Showing posts with label 2013. Show all posts
Showing posts with label 2013. Show all posts

Wednesday, July 3, 2013

Field dispatch: back from the gorge

Just arrived at Washington Dulles from Tanzania this morning, and I'm waiting around for my flight back to North Carolina. By all accounts, the 2013 field season was a great success. At our excavations in the DK area, we piece-plotted several hundred bone specimens, not to mention the hundreds of fragments that were recovered from the screens. There are a handful of possible stone artifacts, although we can't say for sure as of yet. The real key will be to fully analyze the faunal material to identify butchery marks that will confirm that hominins were using stone tools to process animal carcasses. My research assistant, Victoria, and I have washed most of the faunal material from this year's and last year's excavations, and we will return to Tanzania at some future date to do the analysis (we leave all the materials in-country for analysis rather than shipping them back to the states). Best of all, our resident group of giraffes was around again. Goodbye for this year, Olduvai!

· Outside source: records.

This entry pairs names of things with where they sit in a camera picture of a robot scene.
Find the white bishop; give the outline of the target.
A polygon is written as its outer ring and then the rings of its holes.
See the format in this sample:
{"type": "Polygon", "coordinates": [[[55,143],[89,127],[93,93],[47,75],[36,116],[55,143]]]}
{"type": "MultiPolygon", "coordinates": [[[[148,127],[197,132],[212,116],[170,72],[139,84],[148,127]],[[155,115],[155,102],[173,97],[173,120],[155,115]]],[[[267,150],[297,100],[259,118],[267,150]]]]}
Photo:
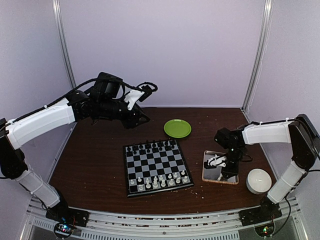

Jerry and Nicholas removing backfill at the beginning of the field season.
View of trench before 2013 excavation.
My research assistant, Victoria Johnson, happy to be at her first Paleolithic excavation.
Member of our resident giraffe group in the morning on the way to the site.
Concentration of faunal material in Unit K10.
Tori Johnson at the total station looking on as a Maasai goat herd passes by the site.
View of the trench at the end of the 2013 excavation season.

Friday, June 28, 2013

Field dispatch: update from Olduvai Gorge

University of Colorado-Denver fieldschool student Tracy Lancaster preparing to piece-plot materials in Unit L10.
I'm sitting here at the Sundown Restaurant in Karatu with my first real internet connection in about two weeks. The work at the gorge has been going very well; our excavations at DK have now exposed nearly four square meters of deposit, and faunal material is very common. Importantly, most of it appears to be very well preserved. Unfortunately, we have not come across any definitive stone tools as of yet, although a few pieces that were excavated yesterday may have been produced by hominins. I'll provide a more detailed summary of this year's field season next week when I get another stable internet connection...

View of our excavation trench in the DK area. The thick deposit at the top of the sequence is Tuff IB, which is dated to approximately 1.85 million years ago.